Si vous me demandez si l’on va vers une certification, la réponse est oui. Aujourd’hui, nous avons 20 hectares certifiés bio par Ecocert, et qui seront certifiés en biodynamie par Demeter, comme l’ensemble du vignoble quand les trois années règlementaires seront révolues – c’est-à-dire en 2017. Cela nous semble cohérent et transparent. Après, est-ce que l’on veut mettre ces labels sur l’étiquette ? Aujourd’hui, je dirais non. Je ne voudrais pas que ce soit un argument commercial. Si les amateurs achètent du Palmer, ce n’est pas parce que c’est bio, mais parce que c’est bon. Mais nous verrons le moment venu.
Sur cette question du bio et de la biodynamie, en tant que Grand Cru Classé 1855, vous ne voulez pas vous poser comme éclaireur, au même titre qu’on Pontet Canet ou un Durfort Vivens ?
Il serait bien prétentieux de vouloir donner des leçons à qui que ce soit. Mais de façon générale, je pense que c’est un mouvement inéluctable, oui. D’abord parce qu’on ne peut pas assurer la pérennité d’un terroir en continuant à balancer des saloperies, on ne peut pas continuer à faire prendre des risques aux personnes qui travaillent à la vigne.

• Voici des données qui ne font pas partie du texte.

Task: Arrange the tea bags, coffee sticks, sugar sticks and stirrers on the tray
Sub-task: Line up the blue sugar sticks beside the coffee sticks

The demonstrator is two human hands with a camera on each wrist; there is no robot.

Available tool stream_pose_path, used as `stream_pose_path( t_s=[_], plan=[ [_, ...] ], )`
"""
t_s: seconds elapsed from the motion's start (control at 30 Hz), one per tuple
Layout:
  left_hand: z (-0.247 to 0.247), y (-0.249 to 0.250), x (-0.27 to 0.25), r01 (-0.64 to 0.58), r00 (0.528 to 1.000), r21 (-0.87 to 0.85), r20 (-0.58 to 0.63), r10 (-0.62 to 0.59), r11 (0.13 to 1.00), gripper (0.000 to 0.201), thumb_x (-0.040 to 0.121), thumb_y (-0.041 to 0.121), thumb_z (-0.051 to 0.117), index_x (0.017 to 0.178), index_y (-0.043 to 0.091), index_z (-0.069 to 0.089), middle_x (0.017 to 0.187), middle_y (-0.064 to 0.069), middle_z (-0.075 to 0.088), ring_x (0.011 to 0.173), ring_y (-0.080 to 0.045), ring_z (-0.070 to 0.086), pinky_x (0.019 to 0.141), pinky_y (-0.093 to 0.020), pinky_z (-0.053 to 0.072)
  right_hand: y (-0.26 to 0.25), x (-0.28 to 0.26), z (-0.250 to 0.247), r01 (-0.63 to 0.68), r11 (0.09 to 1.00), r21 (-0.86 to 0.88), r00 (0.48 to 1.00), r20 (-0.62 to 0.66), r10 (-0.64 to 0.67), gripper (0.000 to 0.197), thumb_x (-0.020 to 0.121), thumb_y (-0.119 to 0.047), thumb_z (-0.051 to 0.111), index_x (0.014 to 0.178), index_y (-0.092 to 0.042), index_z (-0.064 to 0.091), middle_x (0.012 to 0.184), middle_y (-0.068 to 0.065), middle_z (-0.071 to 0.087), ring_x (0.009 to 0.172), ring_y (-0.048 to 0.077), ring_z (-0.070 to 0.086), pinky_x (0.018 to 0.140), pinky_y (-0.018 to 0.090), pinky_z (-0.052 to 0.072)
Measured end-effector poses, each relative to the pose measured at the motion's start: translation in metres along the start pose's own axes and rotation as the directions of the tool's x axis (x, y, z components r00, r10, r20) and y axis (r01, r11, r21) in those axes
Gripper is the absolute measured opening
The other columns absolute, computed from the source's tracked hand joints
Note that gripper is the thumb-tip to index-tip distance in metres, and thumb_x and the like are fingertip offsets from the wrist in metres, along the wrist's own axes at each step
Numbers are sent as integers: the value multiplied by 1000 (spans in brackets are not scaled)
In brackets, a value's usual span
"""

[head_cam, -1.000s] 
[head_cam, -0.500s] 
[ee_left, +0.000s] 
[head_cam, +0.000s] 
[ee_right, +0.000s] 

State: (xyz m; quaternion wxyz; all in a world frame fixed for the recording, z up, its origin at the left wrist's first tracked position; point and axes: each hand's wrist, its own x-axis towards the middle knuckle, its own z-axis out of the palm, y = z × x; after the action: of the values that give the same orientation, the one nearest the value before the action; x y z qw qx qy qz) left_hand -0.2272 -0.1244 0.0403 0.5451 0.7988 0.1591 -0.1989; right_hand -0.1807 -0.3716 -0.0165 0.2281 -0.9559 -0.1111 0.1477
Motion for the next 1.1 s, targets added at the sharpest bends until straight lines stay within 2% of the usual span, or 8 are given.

Enfin, il est incompréhensible pour un amateur de vin qu’un Grand Cru Classé ne fasse pas l’effort d’être en bio, alors qu’un petit vigneron qui vend sa bouteille quelques euros et qui en vit difficilement, a consenti cet effort. Aujourd’hui, presque tous les crus classés font des essais en bio ; certains y vont doucement, car ils estiment que c’est une prise de risque. Moi je pense qu’il s’agit juste de se donner les moyens de le faire, mais je suis convaincu que d’ici quelques années, tout le monde franchira le pas. C’est un mouvement fort qui correspond à une autre manière d’appréhender l’agriculture, dans le cadre de ce que nous faisons : c’est-à-dire du goût, de la complexité, du rêve. Pas seulement de l’alimentaire.